* [Exercise instructions]:
Starting at the line that contains "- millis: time" in the listing below, write out every line word for word until you have written the line that contains "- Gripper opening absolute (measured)".

* [Working data]:
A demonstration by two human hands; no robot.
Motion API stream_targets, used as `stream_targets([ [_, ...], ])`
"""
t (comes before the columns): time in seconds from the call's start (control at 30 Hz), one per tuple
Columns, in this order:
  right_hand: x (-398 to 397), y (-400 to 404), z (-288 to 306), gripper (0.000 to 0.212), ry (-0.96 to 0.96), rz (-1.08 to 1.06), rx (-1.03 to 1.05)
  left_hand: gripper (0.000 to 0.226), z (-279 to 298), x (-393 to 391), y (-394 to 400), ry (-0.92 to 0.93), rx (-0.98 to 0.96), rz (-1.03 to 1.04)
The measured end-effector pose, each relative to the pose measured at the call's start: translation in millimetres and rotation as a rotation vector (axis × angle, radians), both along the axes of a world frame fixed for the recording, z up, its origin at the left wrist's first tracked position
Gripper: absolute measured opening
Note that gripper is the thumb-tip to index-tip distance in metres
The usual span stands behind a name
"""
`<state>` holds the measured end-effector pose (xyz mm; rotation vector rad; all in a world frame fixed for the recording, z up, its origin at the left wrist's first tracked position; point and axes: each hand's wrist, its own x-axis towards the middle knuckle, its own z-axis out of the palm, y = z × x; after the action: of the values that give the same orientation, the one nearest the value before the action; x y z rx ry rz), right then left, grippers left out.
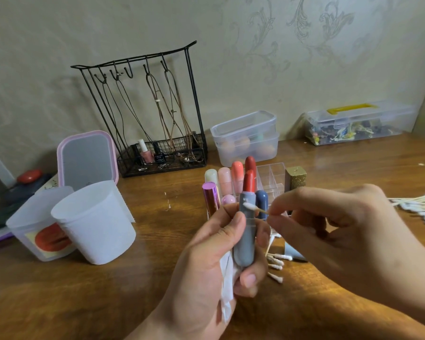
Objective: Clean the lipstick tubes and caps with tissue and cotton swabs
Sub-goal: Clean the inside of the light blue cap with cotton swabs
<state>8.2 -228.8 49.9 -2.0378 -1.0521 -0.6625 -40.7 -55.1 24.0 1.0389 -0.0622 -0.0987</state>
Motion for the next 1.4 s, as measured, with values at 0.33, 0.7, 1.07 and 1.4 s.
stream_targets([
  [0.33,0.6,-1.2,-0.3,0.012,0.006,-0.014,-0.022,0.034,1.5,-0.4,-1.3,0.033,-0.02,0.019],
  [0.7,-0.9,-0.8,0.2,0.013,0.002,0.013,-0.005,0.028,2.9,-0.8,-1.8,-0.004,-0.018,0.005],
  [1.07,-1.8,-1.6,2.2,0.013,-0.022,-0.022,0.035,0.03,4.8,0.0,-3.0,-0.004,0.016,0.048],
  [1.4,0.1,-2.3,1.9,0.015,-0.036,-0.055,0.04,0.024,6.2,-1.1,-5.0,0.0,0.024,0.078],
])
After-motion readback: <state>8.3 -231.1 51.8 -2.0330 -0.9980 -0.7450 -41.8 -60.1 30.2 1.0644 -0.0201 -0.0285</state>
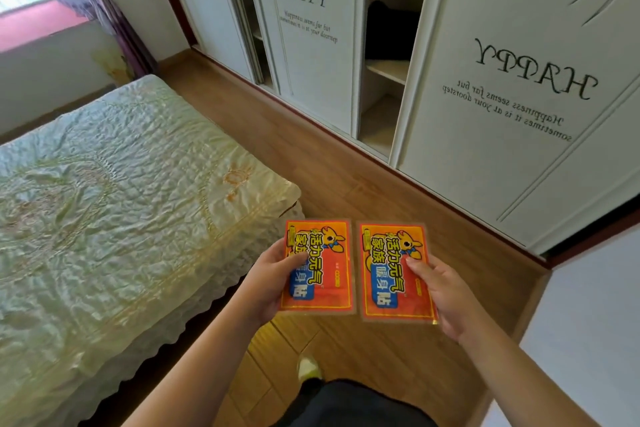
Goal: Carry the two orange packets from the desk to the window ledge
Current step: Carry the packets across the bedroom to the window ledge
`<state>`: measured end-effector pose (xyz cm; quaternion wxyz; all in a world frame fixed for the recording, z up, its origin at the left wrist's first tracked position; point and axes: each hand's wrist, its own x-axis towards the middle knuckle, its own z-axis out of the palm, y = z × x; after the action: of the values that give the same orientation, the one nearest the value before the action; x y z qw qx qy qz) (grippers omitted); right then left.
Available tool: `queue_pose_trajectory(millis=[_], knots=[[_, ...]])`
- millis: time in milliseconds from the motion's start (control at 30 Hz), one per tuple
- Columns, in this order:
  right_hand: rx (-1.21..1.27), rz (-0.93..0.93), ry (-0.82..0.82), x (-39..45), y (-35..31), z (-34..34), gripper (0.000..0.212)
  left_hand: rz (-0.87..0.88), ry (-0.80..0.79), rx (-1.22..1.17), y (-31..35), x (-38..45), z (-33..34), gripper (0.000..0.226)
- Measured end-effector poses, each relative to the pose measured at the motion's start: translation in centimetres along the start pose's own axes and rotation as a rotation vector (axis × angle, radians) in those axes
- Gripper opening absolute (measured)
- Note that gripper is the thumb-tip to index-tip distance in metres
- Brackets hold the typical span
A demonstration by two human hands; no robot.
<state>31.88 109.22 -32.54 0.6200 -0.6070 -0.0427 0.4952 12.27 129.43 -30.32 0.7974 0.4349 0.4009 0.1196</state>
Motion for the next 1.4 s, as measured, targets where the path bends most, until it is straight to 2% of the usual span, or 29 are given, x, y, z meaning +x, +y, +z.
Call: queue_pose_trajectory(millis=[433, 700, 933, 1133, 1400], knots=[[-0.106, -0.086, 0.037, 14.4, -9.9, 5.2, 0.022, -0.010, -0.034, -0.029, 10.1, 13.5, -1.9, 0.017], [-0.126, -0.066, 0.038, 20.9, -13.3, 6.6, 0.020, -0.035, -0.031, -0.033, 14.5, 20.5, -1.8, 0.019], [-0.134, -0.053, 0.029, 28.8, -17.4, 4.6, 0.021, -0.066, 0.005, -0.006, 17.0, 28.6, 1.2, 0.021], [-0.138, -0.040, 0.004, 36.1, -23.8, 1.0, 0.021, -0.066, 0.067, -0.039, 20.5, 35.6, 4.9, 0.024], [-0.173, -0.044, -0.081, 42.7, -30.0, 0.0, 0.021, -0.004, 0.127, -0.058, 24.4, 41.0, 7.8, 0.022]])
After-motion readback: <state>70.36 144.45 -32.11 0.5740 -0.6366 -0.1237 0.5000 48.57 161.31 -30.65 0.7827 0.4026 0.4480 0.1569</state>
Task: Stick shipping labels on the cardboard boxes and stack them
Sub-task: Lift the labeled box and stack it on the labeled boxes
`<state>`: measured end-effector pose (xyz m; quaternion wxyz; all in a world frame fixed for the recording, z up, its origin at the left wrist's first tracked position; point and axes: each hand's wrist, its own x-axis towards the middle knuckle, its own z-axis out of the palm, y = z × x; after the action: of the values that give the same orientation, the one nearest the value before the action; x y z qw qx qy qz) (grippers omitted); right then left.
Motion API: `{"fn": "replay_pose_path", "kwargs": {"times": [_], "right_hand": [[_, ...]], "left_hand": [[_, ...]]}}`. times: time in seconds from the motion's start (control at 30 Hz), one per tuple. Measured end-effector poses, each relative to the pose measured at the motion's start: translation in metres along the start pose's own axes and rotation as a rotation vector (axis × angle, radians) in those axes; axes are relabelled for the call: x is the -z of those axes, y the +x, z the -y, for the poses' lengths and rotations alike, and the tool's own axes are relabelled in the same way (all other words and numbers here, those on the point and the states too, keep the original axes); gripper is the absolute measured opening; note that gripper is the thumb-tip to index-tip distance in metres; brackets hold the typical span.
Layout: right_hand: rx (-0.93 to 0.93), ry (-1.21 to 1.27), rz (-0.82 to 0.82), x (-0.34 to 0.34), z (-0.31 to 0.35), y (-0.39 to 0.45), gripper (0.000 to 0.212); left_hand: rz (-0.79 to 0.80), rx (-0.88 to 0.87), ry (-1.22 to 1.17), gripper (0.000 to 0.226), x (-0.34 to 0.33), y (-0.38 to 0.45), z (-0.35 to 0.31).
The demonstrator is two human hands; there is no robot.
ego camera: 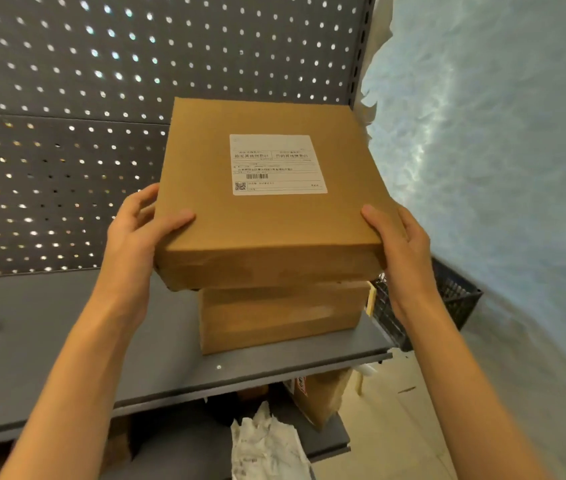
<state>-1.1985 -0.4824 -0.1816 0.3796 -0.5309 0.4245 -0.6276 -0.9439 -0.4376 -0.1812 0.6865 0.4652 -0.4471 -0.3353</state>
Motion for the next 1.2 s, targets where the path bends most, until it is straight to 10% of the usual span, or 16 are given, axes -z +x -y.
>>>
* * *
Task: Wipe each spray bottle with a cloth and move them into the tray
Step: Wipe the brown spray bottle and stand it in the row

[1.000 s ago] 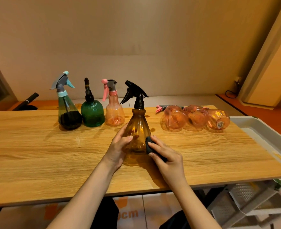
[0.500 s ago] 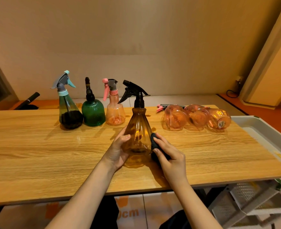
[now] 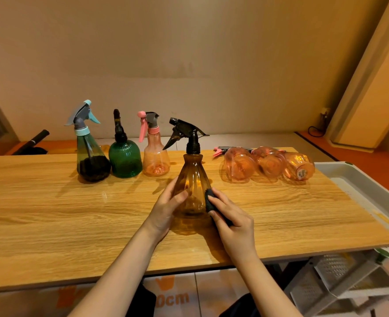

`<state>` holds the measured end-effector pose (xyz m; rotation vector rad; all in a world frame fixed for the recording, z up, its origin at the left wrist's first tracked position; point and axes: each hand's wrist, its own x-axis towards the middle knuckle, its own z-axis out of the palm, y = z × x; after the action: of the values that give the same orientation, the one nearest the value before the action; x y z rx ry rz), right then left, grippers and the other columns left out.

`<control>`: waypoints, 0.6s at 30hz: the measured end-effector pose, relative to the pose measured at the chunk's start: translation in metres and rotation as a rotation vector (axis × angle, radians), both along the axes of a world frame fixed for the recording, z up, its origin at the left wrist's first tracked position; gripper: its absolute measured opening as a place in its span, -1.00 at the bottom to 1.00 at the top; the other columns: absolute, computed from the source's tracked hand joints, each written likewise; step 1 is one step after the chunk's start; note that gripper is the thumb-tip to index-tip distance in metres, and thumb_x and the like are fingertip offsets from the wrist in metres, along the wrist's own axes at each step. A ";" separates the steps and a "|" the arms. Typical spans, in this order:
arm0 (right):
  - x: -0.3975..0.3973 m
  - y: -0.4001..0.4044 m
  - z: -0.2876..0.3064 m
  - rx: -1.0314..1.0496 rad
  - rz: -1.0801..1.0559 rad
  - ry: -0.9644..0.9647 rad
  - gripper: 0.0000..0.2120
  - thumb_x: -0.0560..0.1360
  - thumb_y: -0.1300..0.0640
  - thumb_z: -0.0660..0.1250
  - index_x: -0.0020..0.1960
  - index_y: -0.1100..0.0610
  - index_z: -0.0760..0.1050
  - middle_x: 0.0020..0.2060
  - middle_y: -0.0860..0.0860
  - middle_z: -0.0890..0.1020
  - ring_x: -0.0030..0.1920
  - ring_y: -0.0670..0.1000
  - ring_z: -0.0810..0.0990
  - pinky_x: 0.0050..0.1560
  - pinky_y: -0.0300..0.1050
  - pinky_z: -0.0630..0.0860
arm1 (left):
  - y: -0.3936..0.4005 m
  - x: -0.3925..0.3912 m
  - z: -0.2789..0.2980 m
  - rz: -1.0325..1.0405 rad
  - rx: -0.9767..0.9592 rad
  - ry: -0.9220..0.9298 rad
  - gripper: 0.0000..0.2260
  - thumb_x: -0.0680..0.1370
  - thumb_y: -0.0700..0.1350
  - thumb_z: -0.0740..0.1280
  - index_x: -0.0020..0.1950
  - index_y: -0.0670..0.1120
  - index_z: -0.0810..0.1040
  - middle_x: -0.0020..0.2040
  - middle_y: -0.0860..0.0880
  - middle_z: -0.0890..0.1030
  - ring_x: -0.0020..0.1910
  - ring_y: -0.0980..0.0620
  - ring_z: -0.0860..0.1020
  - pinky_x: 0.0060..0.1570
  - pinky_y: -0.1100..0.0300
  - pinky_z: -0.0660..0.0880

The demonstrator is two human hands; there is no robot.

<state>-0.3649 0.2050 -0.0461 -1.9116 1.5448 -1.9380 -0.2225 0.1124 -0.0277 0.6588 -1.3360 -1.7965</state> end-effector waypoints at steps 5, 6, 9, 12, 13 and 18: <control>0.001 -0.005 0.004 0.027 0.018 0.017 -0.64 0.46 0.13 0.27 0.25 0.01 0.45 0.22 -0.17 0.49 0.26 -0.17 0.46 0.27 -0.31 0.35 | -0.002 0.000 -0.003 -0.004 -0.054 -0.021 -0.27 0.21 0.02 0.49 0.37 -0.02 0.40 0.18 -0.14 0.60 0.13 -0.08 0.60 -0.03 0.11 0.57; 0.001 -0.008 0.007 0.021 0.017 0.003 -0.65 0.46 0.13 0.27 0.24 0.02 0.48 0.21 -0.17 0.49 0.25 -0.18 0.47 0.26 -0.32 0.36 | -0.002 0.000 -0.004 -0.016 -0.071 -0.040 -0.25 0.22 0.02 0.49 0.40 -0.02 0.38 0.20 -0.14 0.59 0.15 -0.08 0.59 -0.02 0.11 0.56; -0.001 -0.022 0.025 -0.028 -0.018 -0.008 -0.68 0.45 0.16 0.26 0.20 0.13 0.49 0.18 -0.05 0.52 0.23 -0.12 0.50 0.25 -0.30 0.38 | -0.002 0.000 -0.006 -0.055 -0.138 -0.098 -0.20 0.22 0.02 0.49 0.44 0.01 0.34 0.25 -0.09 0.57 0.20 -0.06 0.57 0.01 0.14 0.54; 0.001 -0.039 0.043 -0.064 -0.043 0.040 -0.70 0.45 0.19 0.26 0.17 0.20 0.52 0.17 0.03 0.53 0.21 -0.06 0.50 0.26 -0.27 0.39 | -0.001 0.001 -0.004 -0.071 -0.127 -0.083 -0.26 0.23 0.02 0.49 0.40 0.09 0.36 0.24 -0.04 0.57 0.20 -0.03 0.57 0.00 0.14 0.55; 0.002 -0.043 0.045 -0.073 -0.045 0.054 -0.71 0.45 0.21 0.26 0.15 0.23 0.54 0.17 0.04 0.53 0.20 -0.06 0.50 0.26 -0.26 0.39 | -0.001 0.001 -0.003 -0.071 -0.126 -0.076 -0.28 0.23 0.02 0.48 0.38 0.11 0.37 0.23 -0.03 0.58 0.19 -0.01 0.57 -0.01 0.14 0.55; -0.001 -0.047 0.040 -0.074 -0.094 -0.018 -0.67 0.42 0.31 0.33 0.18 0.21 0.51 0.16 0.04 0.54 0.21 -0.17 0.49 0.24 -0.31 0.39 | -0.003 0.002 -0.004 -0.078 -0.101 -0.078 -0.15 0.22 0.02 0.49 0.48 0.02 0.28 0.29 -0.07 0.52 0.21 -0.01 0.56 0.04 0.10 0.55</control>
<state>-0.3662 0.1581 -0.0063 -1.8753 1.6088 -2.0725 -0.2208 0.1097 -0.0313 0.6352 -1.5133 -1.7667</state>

* [Task answer]:
- millis: time in milliseconds from the motion's start (control at 30 Hz), one per tuple
- Columns, in this order:
  right_hand: rx (-1.21..1.27), rz (-0.93..0.93), ry (-0.82..0.82), x (-39..45), y (-35..31), z (-34..34), gripper (0.000..0.212)
  left_hand: rz (-0.87..0.88), ry (-0.80..0.79), rx (-1.22..1.17), y (-31..35), x (-38..45), z (-33..34), gripper (0.000..0.226)
- Measured end-effector poses, each relative to the pose measured at the motion's start: translation in centimetres along the start pose's own axes and rotation as a rotation vector (axis × angle, radians) in those axes
- Gripper opening absolute (measured)

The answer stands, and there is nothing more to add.